__Task goal__.
Without the pictures, set down every record below exactly as it reads.

..........

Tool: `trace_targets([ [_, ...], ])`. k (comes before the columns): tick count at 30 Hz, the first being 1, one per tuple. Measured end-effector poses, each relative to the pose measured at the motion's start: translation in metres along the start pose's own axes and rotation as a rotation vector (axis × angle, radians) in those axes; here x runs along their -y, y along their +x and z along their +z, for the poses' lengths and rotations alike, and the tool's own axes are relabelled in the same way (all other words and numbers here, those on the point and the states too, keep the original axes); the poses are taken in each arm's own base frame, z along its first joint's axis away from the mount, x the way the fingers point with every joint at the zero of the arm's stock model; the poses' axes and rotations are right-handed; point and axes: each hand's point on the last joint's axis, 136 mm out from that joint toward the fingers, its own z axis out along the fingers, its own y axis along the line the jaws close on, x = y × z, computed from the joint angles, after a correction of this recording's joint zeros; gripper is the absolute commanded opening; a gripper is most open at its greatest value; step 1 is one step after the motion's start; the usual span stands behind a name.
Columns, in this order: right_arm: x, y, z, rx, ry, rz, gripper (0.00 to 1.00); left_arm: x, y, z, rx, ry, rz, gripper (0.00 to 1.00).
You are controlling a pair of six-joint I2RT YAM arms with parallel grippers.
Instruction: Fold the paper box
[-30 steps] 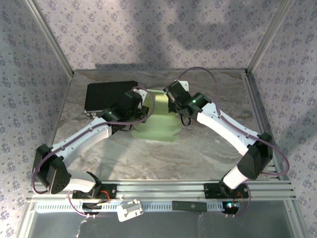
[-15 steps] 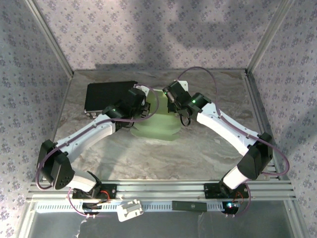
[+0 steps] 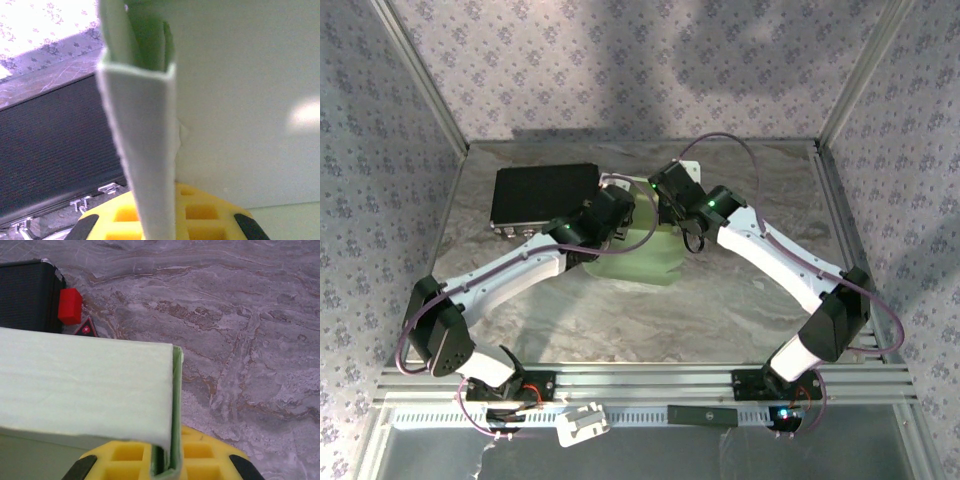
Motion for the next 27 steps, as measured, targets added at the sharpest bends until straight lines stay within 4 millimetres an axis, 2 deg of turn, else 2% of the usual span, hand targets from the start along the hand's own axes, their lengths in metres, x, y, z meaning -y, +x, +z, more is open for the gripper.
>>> trace_targets([
  [1, 0.0, 0.0, 0.0, 0.001, 0.0, 0.0, 0.0, 0.0, 0.0, 0.0, -0.002, -0.001, 0.004, 0.35],
  [3, 0.0, 0.0, 0.0, -0.001, 0.001, -0.001, 0.0, 0.001, 0.002, 0.0, -0.007, 0.005, 0.013, 0.47],
  [8, 0.001, 0.001, 0.0, -0.005, 0.002, -0.003, 0.0, 0.008, -0.003, -0.007, -0.004, 0.084, 0.004, 0.57],
  [12, 0.0, 0.002, 0.0, -0.009, -0.003, -0.003, 0.0, 0.013, -0.011, -0.019, 0.008, 0.162, -0.007, 0.59],
  [16, 0.0, 0.002, 0.0, -0.009, -0.003, -0.003, 0.0, 0.009, -0.021, -0.024, 0.024, 0.195, -0.034, 0.58],
  [21, 0.0, 0.002, 0.0, -0.009, -0.004, -0.004, 0.0, 0.0, -0.023, -0.022, 0.019, 0.2, -0.042, 0.49],
  [25, 0.0, 0.002, 0.0, -0.009, -0.003, -0.004, 0.0, 0.0, -0.021, -0.021, 0.007, 0.219, -0.034, 0.51],
  [27, 0.0, 0.002, 0.0, -0.01, -0.003, -0.004, 0.0, 0.004, -0.019, -0.023, 0.001, 0.242, -0.026, 0.48],
])
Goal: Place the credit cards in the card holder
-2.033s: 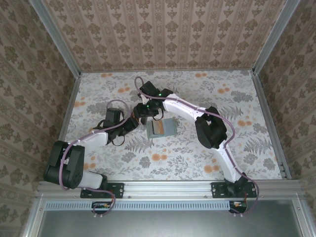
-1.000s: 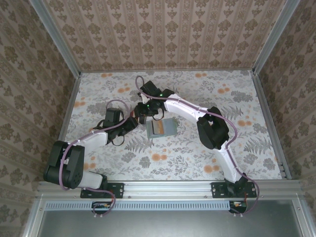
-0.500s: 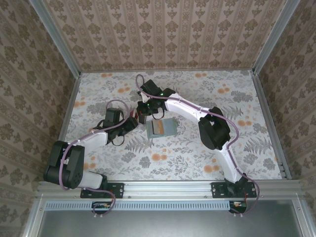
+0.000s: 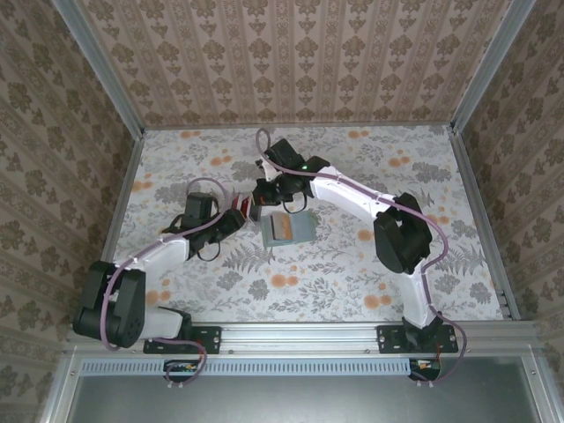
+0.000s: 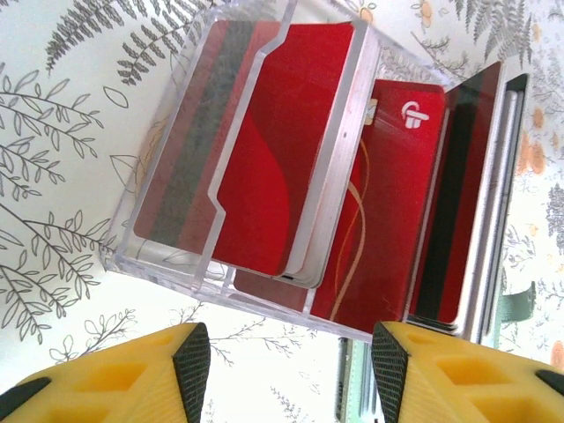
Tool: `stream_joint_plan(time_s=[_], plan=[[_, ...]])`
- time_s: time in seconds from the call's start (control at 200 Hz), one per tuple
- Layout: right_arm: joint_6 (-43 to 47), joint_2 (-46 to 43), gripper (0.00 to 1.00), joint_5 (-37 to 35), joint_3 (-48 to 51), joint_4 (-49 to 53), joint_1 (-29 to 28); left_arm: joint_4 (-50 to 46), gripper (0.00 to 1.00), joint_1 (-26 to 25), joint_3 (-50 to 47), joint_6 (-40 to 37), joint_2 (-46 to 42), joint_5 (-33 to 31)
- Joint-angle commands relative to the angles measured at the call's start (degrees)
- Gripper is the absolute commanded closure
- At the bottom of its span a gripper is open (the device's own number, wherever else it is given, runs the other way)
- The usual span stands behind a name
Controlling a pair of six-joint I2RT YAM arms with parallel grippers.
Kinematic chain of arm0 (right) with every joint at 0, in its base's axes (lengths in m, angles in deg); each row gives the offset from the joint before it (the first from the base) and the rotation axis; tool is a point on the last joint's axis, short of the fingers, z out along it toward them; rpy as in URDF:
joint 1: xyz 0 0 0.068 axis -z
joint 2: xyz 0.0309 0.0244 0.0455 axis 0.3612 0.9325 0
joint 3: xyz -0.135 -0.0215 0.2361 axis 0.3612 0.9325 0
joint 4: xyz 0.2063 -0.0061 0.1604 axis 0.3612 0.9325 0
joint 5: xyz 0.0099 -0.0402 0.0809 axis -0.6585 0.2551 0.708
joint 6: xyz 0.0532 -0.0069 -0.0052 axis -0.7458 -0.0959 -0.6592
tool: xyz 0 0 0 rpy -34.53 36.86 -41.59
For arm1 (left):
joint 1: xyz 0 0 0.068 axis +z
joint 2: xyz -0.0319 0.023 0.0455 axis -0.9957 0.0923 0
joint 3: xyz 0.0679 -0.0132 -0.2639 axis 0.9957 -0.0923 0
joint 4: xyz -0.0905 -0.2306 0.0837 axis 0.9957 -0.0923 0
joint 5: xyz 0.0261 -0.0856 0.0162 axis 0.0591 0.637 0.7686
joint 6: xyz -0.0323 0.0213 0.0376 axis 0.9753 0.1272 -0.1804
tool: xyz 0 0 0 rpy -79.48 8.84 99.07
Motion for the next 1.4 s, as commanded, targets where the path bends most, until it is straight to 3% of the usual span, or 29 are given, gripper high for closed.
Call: stream_joint_plan(time_s=[0.0,0.105,0.27,0.86,1.21,1.395], plan=[[0.86,-0.98,0.91,1.21,0.48,-0.97,0.91,-2.12,0.45,0.53,0.82,-1.02,-1.70,-1.25],[1.14,2.81,0.68,1.82,-3.32,1.95,0.37,-2.04,0.45,0.53,1.13,-1.24,-0.76,-1.12],[1.14,7.02,0.56,-1.03,-7.66,4.29,-0.72,-0.97,0.45,0.52,1.05,-1.15,1.14,-0.58],[2.21,17.33,0.43,-15.81,-24.24,19.67,-4.02,3.08,0.45,0.31,0.61,-0.81,5.81,1.27],[2.12,23.62,0.42,-17.26,-32.74,24.06,-4.91,4.30,0.45,-0.09,0.12,-0.46,6.24,1.71],[1.08,23.24,0.44,-11.54,-31.54,20.32,-4.97,4.01,0.45,-0.07,0.34,-0.54,6.32,1.73]])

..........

__Solved problem__.
Tool: `trace_targets([ [_, ...], ])`. k (comes before the columns): tick count at 30 Hz, the first being 1, one per tuple. Measured end-effector poses, each relative to the pose measured at the motion's start: translation in metres along the start pose's own axes and rotation as a rotation vector (axis × angle, radians) in those axes; here x runs along their -y, y along their +x and z along their +z, for the poses' lengths and rotations alike, and the tool's own axes are relabelled in the same way (all other words and numbers here, those on the point and the states too, keep the original axes); the poses are taken in each arm's own base frame, z along its first joint's axis away from the mount, x the way the fingers point with every joint at the zero of the arm's stock model; the poses' axes and rotations are right-handed; point and axes: each hand's point on the last joint's axis, 136 mm out from that joint toward the fingers, its own z axis out along the fingers, its own y axis along the line the jaws close on, x = y × z, computed from the joint angles, after a correction of this recording's joint zeros; gripper is the absolute commanded opening; a gripper is most open at its greatest value; step 1 is one step after the motion's start; the usual span stands behind a name.
Columns, in this order: right_arm: x, y, z, rx, ry, rz, gripper (0.00 to 1.00); left_arm: x, y, z, rx, ry, rz, gripper (0.00 to 1.00).
You are controlling a pair of six-joint I2RT YAM arms with parallel grippers.
Instruction: Fold the paper box
[-30 steps] 
[-15 steps] 
[+0 steps] 
Motion for the next 27 steps, as measured, targets added at the sharpest bends until straight lines stay within 4 millimetres an axis, 2 deg of turn, else 2% of the usual span, hand targets from the start along the hand's own axes, their lengths in metres, x, y, z meaning -y, +x, +z, more is open for the gripper.
>>> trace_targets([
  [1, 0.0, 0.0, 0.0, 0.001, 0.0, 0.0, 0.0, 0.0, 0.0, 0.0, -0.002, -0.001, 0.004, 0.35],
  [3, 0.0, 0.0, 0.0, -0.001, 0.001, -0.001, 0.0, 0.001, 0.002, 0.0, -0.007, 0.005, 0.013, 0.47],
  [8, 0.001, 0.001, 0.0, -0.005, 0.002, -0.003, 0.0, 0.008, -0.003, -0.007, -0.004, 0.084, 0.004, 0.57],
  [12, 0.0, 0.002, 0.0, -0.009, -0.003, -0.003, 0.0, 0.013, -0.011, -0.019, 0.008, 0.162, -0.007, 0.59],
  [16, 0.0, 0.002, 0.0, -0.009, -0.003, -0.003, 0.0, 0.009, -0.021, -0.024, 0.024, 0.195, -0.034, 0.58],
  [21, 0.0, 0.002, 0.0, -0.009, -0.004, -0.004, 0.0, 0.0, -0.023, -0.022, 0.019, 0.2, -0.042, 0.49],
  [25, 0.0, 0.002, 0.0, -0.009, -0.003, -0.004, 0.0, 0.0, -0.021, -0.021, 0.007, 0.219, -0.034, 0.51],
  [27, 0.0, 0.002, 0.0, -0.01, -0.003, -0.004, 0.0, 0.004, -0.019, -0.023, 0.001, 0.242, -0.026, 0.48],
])
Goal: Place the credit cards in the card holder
-2.033s: 
-1.000s: 
-0.500s: 
+0.000s: 
+0.000s: 
Tool: `stream_joint_plan(time_s=[_], plan=[[_, ...]])`
- time_s: time in seconds from the call's start (control at 200 Hz), one per tuple
- Layout: right_arm: joint_6 (-43 to 47), joint_2 (-46 to 43), gripper (0.00 to 1.00), joint_5 (-37 to 35), joint_3 (-48 to 51), joint_4 (-49 to 53), joint_1 (-29 to 28); left_arm: joint_4 (-50 to 46), gripper (0.00 to 1.00), joint_1 (-26 to 25), joint_3 (-50 to 47), joint_6 (-40 to 37), joint_2 (-46 to 42), joint_5 (-33 to 31)
- Joint-angle commands relative to the angles measured at the call's start (degrees)
- Gripper is the absolute commanded closure
- At the bottom of its span a gripper is open (the device's own number, wherever else it is given, runs the other way)
- The usual span stands behind a name
Controlling a pair of six-joint I2RT YAM arms with parallel grippers.
Kinematic chain of arm0 (right) with every joint at 0, in its base's axes (lengths in m, angles in deg); each row gives the offset from the joint before it (the first from the base) and the rotation axis; tool is a point on the last joint's axis, short of the fingers, z out along it toward them; rpy as in URDF:
joint 1: xyz 0 0 0.068 axis -z
joint 2: xyz 0.0309 0.0244 0.0455 axis 0.3612 0.9325 0
joint 3: xyz -0.135 -0.0215 0.2361 axis 0.3612 0.9325 0
joint 4: xyz 0.2063 -0.0061 0.1604 axis 0.3612 0.9325 0
joint 5: xyz 0.0099 -0.0402 0.0809 axis -0.6585 0.2551 0.708
joint 6: xyz 0.0532 -0.0069 -0.0052 axis -0.7458 -0.0959 -0.6592
tool: xyz 0 0 0 rpy -34.53 36.86 -41.59
For arm1 (left):
joint 1: xyz 0 0 0.068 axis +z
joint 2: xyz -0.0319 0.023 0.0455 axis -0.9957 0.0923 0
joint 3: xyz 0.0679 -0.0132 -0.2639 axis 0.9957 -0.0923 0
joint 4: xyz -0.0905 -0.2306 0.0837 axis 0.9957 -0.0923 0
joint 5: xyz 0.0261 -0.0856 0.0162 axis 0.0591 0.637 0.7686
joint 6: xyz -0.0323 0.0213 0.0376 axis 0.9753 0.1272 -0.1804
tool: xyz 0 0 0 rpy -79.48 8.84 99.07
Motion for the next 1.4 s, as commanded, targets where the path bends most, until it is straight to 3% of the usual span, or 29 are given, gripper high for closed.
Call: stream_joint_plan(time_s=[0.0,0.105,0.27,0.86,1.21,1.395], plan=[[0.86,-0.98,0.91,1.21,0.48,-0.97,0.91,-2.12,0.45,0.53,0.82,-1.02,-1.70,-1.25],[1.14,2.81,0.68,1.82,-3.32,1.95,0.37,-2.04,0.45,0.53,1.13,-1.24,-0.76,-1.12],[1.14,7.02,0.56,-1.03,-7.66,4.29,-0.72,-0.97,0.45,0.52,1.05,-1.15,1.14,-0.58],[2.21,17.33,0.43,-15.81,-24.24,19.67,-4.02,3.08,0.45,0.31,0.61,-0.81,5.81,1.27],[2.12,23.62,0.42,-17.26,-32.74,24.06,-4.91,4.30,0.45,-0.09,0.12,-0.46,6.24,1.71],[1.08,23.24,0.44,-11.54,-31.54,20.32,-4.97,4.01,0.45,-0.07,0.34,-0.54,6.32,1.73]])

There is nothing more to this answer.